Patel Ashay, Tudosiu Petru-Daniel, Pinaya Walter H L, Graham Mark S, Adeleke Olusola, Cook Gary, Goh Vicky, Ourselin Sebastien, Cardoso M Jorge
King's College London.
IEEE Int Conf Comput Vis Workshops. 2023 Dec 25;2023:2394-2402. doi: 10.1109/ICCVW60793.2023.00254.

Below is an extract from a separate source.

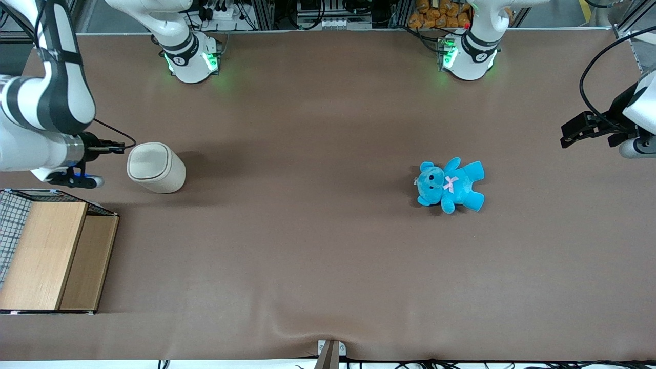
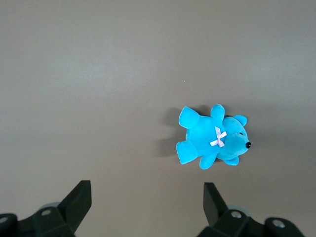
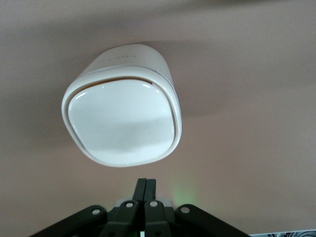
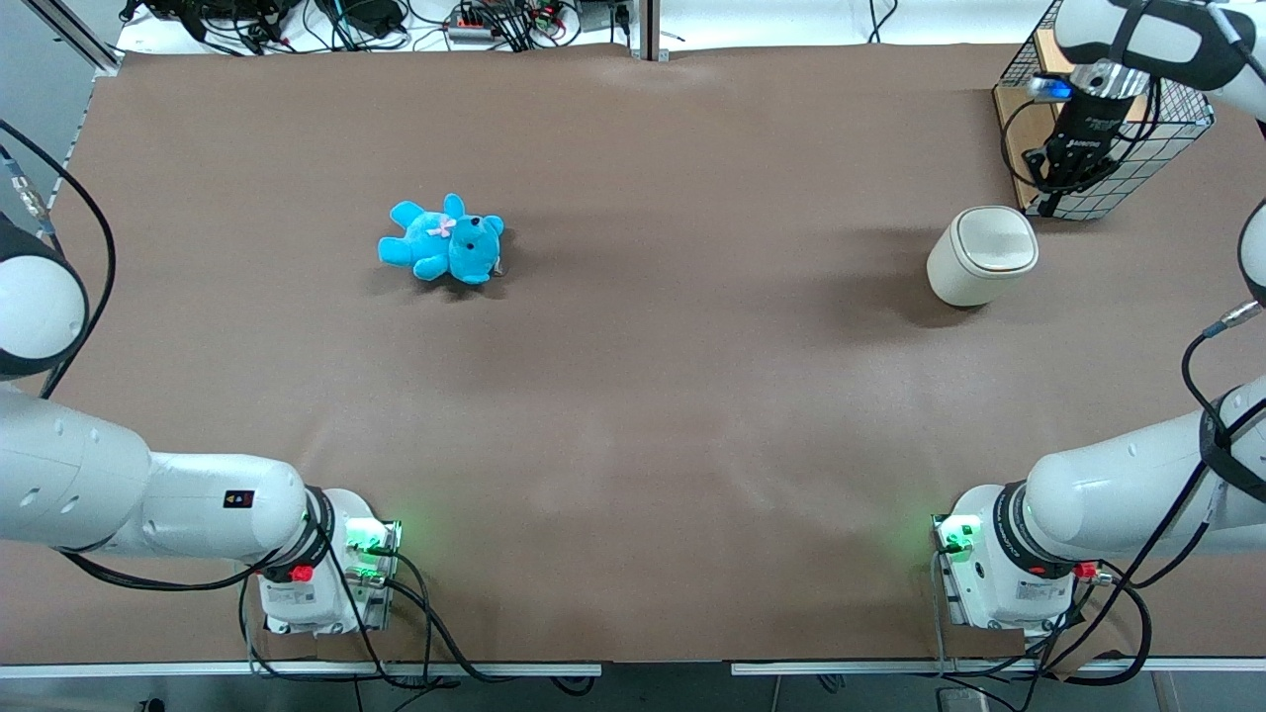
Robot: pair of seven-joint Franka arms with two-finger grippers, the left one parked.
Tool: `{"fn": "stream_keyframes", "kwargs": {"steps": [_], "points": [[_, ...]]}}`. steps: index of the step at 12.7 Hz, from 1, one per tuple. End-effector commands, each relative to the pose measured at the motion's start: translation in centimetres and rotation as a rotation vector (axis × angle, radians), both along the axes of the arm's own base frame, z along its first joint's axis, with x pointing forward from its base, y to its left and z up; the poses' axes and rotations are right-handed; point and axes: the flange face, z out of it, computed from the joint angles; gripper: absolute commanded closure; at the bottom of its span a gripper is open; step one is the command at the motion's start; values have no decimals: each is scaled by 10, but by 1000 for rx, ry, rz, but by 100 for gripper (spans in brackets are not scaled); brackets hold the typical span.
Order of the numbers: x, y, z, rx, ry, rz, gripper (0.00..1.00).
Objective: Open trash can with right arm
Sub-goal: 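Move the right gripper down to the white trash can's lid, then push the lid edge with the right gripper to tip it open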
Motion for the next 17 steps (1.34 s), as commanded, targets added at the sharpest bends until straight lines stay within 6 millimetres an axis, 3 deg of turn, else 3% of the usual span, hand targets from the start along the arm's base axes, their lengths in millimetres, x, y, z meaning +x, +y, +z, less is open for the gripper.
{"fn": "stream_keyframes", "kwargs": {"steps": [1, 14, 16, 17], "points": [[3, -3, -27, -11, 17, 9, 100], [7, -8, -100, -4, 83, 12, 100], [8, -6, -97, -1, 83, 21, 100], [12, -2, -81, -3, 66, 27, 100]]}}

Anomaly detection and segmentation pose an important task across sectors ranging from medical imaging analysis to industry quality control. However, current unsupervised approaches require training data to not contain any anomalies, a requirement that can be especially challenging in many medical imaging scenarios. In this paper, we propose Iterative Latent Token Masking, a self-supervised framework derived from a robust statistics point of view, translating an iterative model fitting with M-estimators to the task of anomaly detection. In doing so, this allows the training of unsupervised methods on datasets heavily contaminated with anomalous images. Our method stems from prior work on using Transformers, combined with a Vector Quantized-Variational Autoencoder, for anomaly detection, a method with state-of-the-art performance when trained on normal (non-anomalous) data. More importantly, we utilise the token masking capabilities of Transformers to filter out suspected anomalous tokens from each sample's sequence in the training set in an iterative self-supervised process, thus overcoming the difficulties of highly anomalous training data. Our work also highlights shortfalls in current state-of-the-art self-supervised, self-trained and unsupervised models when faced with small proportions of anomalous training data. We evaluate our method on whole-body PET data in addition to showing its wider application in more common computer vision tasks such as the industrial MVTec Dataset. Using varying levels of anomalous training data, our method showcases a superior performance over several state-of-the-art models, drawing attention to the potential of this approach.
异常检测与分割是一项重要任务,涵盖从医学影像分析到工业质量控制等多个领域。然而,当前的无监督方法要求训练数据不包含任何异常,这一要求在许多医学影像场景中可能极具挑战性。在本文中,我们提出了迭代潜在令牌掩码(Iterative Latent Token Masking),这是一个从稳健统计角度衍生出的自监督框架,将基于M估计器的迭代模型拟合应用于异常检测任务。这样一来,就能够在严重受异常图像污染的数据集中训练无监督方法。我们的方法源于先前利用Transformer并结合矢量量化变分自编码器进行异常检测的工作,该方法在正常(非异常)数据上训练时具有领先的性能。更重要的是,我们利用Transformer的令牌掩码功能,在迭代自监督过程中从训练集中每个样本的序列中过滤出可疑的异常令牌,从而克服了高度异常训练数据带来的困难。我们的工作还凸显了当前最先进的自监督、自训练和无监督模型在面对少量异常训练数据时的不足之处。除了展示其在更常见的计算机视觉任务(如工业MVTec数据集)中的广泛应用外,我们还在全身PET数据上评估了我们的方法。通过使用不同程度的异常训练数据,我们的方法展示出优于多个最先进模型的性能,凸显了这种方法的潜力。